In [1]:
from notebook.services.config import ConfigManager
cm = ConfigManager()
cm.update('livereveal', {
        'width': 1920,
        'height': 1080,
        'scroll': True,
})

{'width': 1920, 'height': 1080, 'scroll': True}

# Week 06 (Wednesday), AST 8581 / PHYS 8581 / CSCI 8581: Big Data in Astrophysics

### Michael Coughlin <cough052@umn.edu>


with contributions totally ripped off from Gautham Narayan (UIUC, Michael Steinbach (UMN), Nico Adams (UMN)

# Where do we stand?

Foundations of Data and Probability -> Statistical frameworks (Frequentist vs Bayesian) -> Estimating underlying distributions -> Analysis of Time series (periodicity) -> Analysis of Time series (variability, continued)

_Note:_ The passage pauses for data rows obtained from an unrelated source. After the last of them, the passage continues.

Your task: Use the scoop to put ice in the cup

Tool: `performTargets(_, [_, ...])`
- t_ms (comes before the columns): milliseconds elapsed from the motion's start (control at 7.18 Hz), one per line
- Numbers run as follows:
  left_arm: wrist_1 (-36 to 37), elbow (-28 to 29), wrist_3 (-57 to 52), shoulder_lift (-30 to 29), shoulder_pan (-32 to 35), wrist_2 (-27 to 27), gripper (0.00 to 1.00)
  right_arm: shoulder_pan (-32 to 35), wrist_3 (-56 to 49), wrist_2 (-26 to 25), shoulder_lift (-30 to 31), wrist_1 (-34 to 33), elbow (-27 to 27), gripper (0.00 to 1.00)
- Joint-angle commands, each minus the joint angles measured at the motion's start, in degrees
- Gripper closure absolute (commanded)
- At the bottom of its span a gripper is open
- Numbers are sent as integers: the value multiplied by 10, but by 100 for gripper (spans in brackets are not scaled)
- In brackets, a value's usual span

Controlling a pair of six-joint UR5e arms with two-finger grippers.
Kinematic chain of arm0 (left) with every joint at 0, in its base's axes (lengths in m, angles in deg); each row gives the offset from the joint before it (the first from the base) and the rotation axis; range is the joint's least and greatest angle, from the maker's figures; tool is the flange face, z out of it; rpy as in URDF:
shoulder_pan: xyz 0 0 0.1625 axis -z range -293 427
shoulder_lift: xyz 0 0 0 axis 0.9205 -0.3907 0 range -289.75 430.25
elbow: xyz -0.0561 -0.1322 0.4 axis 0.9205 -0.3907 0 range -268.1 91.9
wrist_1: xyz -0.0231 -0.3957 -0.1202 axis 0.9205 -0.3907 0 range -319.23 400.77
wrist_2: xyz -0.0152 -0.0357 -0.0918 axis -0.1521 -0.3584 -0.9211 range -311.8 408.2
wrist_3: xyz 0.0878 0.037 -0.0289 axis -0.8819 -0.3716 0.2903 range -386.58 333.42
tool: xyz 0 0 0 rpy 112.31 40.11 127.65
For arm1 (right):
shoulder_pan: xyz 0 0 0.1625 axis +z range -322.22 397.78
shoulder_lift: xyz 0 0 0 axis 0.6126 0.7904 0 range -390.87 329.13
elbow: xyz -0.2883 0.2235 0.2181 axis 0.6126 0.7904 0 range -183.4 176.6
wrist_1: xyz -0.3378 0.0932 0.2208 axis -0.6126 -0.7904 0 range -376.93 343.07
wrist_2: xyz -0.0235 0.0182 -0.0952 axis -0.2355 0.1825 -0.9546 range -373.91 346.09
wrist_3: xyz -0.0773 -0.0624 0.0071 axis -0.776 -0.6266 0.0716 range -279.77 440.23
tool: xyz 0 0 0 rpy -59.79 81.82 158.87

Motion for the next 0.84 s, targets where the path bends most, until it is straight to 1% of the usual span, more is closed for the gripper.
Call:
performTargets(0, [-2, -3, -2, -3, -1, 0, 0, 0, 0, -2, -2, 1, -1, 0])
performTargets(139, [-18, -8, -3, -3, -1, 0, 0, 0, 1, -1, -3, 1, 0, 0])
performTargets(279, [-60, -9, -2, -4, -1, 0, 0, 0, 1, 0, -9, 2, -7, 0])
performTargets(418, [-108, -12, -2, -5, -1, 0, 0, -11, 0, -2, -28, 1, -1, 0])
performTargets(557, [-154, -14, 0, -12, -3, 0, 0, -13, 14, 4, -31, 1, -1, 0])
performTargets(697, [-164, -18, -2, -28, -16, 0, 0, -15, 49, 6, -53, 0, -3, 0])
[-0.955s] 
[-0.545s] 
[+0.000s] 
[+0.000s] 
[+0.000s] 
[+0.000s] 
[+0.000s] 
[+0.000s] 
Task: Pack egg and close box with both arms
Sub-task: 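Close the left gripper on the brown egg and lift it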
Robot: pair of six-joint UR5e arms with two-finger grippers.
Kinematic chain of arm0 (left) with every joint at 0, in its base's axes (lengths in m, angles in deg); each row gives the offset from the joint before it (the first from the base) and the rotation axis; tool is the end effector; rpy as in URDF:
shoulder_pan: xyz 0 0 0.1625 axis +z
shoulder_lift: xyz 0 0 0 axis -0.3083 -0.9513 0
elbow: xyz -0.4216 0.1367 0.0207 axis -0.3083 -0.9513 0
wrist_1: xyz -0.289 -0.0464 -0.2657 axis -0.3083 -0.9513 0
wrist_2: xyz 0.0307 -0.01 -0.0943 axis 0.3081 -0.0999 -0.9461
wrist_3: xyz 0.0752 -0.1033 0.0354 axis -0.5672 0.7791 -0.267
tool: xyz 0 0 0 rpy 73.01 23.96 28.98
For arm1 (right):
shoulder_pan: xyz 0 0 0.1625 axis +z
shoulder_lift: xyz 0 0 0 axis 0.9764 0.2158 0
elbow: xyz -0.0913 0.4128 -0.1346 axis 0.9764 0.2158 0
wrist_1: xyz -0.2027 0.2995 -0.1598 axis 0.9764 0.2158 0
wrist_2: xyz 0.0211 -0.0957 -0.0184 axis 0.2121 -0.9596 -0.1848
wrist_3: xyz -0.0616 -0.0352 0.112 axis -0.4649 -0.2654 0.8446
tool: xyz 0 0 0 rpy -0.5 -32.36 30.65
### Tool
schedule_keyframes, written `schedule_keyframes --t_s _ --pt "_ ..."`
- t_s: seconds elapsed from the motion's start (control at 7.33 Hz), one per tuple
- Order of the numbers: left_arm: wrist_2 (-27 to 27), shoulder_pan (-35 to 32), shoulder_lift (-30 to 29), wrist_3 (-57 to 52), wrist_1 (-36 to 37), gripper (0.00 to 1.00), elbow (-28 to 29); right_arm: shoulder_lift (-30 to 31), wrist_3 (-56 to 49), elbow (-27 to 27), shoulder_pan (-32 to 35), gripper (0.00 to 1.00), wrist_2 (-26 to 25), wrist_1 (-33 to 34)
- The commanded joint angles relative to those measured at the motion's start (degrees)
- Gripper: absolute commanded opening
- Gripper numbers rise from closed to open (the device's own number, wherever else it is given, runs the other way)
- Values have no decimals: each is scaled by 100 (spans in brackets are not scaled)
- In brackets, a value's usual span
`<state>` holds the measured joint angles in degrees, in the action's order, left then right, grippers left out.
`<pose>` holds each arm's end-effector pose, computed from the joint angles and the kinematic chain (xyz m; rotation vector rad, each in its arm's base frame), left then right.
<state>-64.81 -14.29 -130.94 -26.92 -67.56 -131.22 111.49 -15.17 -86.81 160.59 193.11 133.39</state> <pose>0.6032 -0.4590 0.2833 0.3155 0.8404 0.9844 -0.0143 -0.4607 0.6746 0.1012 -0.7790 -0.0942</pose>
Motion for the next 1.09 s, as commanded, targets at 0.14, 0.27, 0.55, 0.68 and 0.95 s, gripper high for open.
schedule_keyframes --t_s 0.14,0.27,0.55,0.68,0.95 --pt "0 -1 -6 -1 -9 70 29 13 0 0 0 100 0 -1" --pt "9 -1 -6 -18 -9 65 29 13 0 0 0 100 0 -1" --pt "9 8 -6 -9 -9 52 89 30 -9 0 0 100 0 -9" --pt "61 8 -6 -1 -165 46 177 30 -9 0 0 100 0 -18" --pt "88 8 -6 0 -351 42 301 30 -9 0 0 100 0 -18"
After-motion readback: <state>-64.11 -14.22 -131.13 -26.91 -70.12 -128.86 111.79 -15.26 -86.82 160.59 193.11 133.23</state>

# Last Class: How do we know an object is variable?

# If $A=0$ (no variability)
* ### $\chi^2_{\rm dof}=\frac{1}{N} \sum_j \left(\frac{y_j}{\sigma}\right)^2 \sim V/\sigma^2$
* ### $\chi^2_{\rm dof}$ has  expectation value of 1 and std dev  of $\sqrt\frac{2}{N}$

# If $|A|>0$ (variability)
* ### $\chi^2_{\rm dof}$ will be larger
than 1. 
* ### probability that $\chi^2_{\rm dof}>1 + 3 \sqrt{2/N}$  is about 1 in 1000 (i.e., $>3\sigma$ above 1)

# Today: Stochastic Processes

If a system is always variable, but the variability is not (infinitely) predictable, then we have a [**stochastic**](https://en.wikipedia.org/wiki/Stochastic) process.  

Stochastic does not mean you cannot characterize this process, and make statistical statements about it.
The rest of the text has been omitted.